**Task brief**
Copy out the lines of the records below, and only those lines, from the one with "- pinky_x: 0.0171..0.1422" through the one with "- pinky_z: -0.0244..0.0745", exactly as they appear.

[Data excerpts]
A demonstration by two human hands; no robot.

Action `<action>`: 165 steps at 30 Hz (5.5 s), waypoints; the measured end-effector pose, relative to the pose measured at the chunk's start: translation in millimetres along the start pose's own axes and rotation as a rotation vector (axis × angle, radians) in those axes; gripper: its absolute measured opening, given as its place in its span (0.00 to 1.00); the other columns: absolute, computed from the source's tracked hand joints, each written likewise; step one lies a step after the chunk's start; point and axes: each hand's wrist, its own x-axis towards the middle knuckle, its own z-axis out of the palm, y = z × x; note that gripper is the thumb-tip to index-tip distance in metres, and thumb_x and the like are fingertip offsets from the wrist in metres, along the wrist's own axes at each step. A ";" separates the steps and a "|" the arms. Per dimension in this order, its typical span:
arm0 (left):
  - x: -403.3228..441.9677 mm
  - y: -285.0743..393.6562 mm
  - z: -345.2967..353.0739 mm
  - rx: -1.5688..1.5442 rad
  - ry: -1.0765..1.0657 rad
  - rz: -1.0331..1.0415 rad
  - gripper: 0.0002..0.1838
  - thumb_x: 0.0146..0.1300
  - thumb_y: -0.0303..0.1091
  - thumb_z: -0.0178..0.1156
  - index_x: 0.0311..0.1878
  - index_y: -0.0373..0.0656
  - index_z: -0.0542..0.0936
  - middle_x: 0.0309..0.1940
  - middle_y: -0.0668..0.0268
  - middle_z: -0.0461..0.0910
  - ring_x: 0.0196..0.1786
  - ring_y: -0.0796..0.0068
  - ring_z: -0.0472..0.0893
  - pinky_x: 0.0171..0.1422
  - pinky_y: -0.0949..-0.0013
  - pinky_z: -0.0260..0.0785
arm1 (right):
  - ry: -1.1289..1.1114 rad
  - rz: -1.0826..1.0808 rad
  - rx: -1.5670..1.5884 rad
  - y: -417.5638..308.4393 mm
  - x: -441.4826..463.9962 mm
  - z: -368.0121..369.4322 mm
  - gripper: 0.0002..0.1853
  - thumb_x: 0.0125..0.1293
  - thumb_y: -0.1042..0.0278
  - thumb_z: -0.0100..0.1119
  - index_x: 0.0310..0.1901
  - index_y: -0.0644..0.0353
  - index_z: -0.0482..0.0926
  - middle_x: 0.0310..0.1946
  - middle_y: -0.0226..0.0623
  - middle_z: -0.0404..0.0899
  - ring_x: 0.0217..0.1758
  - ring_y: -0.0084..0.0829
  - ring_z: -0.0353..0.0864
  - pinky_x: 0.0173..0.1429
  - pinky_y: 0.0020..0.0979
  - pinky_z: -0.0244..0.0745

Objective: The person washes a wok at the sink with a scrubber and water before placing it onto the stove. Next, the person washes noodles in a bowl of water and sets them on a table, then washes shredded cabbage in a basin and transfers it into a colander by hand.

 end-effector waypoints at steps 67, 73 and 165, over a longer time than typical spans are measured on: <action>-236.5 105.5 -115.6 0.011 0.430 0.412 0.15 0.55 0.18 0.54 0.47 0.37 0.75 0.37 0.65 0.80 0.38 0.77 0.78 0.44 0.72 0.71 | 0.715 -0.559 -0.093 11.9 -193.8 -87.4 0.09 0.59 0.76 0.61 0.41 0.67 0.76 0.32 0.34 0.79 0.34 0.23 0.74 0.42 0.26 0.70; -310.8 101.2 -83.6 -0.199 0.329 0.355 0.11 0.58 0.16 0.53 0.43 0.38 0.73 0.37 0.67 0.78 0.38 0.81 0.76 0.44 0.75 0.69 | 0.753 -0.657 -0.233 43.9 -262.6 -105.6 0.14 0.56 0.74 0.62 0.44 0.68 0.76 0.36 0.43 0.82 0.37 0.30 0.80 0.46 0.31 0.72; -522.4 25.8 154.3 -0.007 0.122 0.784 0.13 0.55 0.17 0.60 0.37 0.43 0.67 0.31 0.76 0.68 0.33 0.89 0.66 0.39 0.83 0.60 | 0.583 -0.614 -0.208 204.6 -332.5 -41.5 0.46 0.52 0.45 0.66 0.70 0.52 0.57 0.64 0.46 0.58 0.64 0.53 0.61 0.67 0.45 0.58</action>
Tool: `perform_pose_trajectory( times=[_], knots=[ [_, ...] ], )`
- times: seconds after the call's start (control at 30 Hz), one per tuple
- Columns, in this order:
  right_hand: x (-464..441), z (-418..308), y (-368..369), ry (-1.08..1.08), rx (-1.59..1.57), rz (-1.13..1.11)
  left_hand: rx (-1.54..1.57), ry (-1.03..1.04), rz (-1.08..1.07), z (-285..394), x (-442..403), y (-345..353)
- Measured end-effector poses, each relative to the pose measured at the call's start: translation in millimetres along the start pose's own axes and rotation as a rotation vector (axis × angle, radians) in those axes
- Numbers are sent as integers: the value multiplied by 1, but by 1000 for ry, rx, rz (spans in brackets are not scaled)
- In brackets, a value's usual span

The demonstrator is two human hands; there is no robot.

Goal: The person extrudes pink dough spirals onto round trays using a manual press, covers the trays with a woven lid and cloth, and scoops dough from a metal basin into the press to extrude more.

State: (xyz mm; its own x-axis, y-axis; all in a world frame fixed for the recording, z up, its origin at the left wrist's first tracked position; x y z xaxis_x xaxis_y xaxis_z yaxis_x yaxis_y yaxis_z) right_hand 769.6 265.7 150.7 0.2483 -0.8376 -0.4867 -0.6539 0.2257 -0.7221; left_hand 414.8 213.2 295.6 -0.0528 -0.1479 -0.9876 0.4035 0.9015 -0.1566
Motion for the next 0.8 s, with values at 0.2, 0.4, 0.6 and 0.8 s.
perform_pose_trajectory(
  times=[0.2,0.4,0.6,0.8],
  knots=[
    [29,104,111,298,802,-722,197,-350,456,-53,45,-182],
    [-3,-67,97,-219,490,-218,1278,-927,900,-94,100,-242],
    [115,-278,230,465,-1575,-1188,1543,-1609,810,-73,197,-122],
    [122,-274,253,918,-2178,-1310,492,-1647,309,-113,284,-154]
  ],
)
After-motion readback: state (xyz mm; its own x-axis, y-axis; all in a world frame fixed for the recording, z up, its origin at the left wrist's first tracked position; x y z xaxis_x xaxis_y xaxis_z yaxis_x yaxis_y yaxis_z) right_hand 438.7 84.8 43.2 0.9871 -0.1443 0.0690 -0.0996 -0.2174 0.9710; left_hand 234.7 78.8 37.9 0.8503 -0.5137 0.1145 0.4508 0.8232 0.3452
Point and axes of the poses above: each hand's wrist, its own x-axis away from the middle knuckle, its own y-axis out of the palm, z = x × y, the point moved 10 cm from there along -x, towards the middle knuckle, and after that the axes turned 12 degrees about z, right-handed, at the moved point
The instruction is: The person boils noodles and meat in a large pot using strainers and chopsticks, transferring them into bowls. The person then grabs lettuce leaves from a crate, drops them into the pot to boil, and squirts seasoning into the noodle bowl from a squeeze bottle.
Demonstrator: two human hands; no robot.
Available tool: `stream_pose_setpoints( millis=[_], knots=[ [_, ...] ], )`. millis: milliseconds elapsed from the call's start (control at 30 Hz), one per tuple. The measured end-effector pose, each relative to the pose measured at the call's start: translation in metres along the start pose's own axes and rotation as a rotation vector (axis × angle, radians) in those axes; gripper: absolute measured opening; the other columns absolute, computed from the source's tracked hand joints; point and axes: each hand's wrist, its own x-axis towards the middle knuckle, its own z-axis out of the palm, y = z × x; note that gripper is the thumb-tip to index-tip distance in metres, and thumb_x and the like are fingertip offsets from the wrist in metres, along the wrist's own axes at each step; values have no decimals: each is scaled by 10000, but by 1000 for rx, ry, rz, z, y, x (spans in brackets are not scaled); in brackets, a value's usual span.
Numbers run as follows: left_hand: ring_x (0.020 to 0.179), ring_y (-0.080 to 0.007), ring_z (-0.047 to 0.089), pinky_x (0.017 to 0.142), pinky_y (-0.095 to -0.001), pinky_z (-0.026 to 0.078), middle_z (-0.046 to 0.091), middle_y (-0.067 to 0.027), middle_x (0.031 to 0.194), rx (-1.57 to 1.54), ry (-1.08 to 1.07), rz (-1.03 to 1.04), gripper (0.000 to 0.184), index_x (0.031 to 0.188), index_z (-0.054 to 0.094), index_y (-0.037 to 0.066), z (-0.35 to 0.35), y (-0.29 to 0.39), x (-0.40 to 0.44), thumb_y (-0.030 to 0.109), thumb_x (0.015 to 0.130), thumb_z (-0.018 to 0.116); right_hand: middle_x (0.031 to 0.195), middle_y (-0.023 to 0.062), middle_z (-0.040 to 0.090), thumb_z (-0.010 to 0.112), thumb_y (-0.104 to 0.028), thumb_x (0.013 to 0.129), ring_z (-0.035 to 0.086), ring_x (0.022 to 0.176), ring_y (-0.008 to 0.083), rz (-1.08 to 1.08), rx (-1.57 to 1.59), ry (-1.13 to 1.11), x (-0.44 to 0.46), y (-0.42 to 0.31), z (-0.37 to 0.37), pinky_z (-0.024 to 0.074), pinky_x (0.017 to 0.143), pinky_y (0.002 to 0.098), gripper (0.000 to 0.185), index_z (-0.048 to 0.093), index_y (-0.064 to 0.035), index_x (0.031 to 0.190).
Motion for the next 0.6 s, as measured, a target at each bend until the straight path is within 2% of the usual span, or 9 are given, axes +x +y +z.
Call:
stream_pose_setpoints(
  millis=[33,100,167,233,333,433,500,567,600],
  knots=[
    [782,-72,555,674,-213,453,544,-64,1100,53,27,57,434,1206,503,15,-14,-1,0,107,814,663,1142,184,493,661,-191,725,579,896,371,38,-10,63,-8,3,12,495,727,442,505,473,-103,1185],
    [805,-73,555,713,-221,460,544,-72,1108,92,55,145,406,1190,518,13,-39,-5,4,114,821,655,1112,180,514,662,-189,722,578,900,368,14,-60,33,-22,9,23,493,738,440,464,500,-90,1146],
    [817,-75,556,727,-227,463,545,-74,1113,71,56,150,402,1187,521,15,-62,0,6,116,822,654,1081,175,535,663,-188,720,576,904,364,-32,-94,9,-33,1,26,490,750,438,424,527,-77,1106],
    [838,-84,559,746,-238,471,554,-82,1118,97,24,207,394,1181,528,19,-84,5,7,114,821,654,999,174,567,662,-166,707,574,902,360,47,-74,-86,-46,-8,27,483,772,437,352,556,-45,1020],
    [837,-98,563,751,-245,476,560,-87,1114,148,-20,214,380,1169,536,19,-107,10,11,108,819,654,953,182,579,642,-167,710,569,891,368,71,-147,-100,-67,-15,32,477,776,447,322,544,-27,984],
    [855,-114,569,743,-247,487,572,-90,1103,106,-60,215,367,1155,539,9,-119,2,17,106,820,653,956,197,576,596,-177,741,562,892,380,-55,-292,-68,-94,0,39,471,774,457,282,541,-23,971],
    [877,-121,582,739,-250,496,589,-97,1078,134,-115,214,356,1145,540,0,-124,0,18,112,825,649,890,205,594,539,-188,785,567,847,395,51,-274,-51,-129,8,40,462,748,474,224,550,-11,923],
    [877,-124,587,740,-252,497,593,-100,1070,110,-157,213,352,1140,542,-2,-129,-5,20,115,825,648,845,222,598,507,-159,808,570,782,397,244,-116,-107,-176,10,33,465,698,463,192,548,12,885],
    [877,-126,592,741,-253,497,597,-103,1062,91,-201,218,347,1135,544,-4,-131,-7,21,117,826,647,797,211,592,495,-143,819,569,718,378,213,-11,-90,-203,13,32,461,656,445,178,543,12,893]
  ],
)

**Result for this exercise**
  - pinky_x: 0.0171..0.1422
  - pinky_y: -0.0949..-0.0013
  - pinky_z: -0.0260..0.0785
arm1 (right):
  - ry: -1.1289..1.1114 rad
  - rz: -1.0826..1.0808 rad
  - rx: -1.5670..1.5884 rad
  - y: -417.5638..308.4393 mm
  - x: -441.4826..463.9962 mm
  - z: -368.0121..369.4322 mm
  - gripper: 0.0002..0.1853
  - thumb_x: 0.0125..0.1293
  - thumb_y: -0.1042..0.0278
  - thumb_z: -0.0100..0.1119
  - index_x: 0.0310..0.1901
  - index_y: -0.0644..0.0353
  - index_z: -0.0482..0.0926
  - middle_x: 0.0310..0.1946
  - middle_y: -0.0226..0.0623
  - middle_z: -0.0404..0.0899
  - ring_x: 0.0217..0.1758
  - ring_y: -0.0084..0.0829
  - ring_z: -0.0353..0.0864
  - pinky_x: 0.0173..0.1429
  - pinky_y: 0.0020..0.0979
  - pinky_z: -0.0244..0.0745

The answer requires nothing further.